Let  $V_{I}(i)$  be the values (ev. empty) of the input ports at event i, and let  $V_{0}(i)$  be the values (ev. empty) that the output ports will obtain at event i. Characteristic for the Applicative State Transition (AST) mechanism is the definition of the maps  $f_{o}$ :

$$f_{\alpha}: V_{I} \rightarrow V_{O} \times F: input \rightarrow (output, successor-function)$$

#### 2.2 The Structure of Concurrent Systems

At any given level of the design hierarchy, the system structure is represented by a Signal Flow Graph (SFG) which makes functional relations and state that are relevant at this level explicit. The communication mechanisms used in our SFG's must be consistent with our previous AST description, and are as follows:

1. Self-timing by a single token pass discipline. For each node in the SFG, an actual partial function  $f_{\alpha}$  may fire when the two following conditions are satisfied: (a) tokens are present on relevant inputs; (b) relevant outputs are free from tokens - see Figure 2.

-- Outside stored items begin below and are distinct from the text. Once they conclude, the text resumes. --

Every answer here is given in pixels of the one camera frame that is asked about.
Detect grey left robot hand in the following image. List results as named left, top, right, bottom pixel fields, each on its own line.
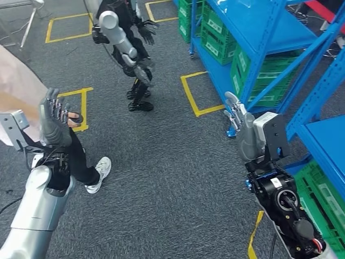
left=39, top=87, right=73, bottom=148

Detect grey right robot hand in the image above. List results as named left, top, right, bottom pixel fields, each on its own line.
left=224, top=91, right=267, bottom=163

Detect yellow floor tape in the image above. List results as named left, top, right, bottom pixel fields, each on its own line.
left=145, top=0, right=179, bottom=24
left=247, top=210, right=265, bottom=259
left=180, top=70, right=226, bottom=118
left=57, top=86, right=94, bottom=133

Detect person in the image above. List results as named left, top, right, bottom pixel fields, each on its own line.
left=0, top=44, right=112, bottom=195

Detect white stand leg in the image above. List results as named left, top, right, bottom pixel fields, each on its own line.
left=20, top=0, right=45, bottom=49

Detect black humanoid robot legs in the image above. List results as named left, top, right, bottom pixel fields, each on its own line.
left=82, top=0, right=160, bottom=113

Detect black round stool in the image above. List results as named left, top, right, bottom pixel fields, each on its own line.
left=322, top=37, right=345, bottom=60

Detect green crate stack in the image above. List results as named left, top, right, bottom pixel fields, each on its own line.
left=178, top=0, right=203, bottom=44

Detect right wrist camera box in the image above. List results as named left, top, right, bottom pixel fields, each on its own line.
left=252, top=111, right=291, bottom=162

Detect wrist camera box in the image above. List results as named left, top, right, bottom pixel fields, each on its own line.
left=0, top=110, right=45, bottom=153
left=252, top=111, right=291, bottom=162

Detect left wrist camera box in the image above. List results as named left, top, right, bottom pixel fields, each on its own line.
left=0, top=110, right=45, bottom=153

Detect black cable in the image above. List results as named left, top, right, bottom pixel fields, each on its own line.
left=269, top=233, right=278, bottom=259
left=0, top=196, right=23, bottom=215

Figure 2. Node Firing Discipline

2. The state that is explicit at this level of the design is denoted by a simplified type of node that is marked as "delay". Because its function is exclusively to provide for memory, its AST description will consist of as many elementary functions as there is distinct data to be stored: for each piece of data one function  $f_{data}$ , with the function map:

$$f_{data}: I \rightarrow O \times F: in \rightarrow (data, f_{in})$$

While this description is mathematically sound, it is of course too cumbersome for design purposes. Hence, we single it out as one (among others to come) of the basic building blocks, for which we have a special graphical representation. It is interesting to note that the path from simple to associative memories appears to be just an extension of the data-functions by which the memory is defined.



Figure 3. State Representation

This SFG model requires timing verification because nodes are in no way synchronous, and mismatches between inputs and outputs are possible. We consider this a desired property, because it catches the relevant design problem at the present level of abstraction. There are two ways in which an SFG can be incorrect: (1) a misfit between the active function at event i and the supply of tokens at the input and (2) there might be delay-free closed loops (deadlocks). We shall say that an SFG is *correct* if none of these two faults occur. The following property then holds:

# If all the nodes in a SFG are AST systems and if the SFG is correct, then it is itself an AST system.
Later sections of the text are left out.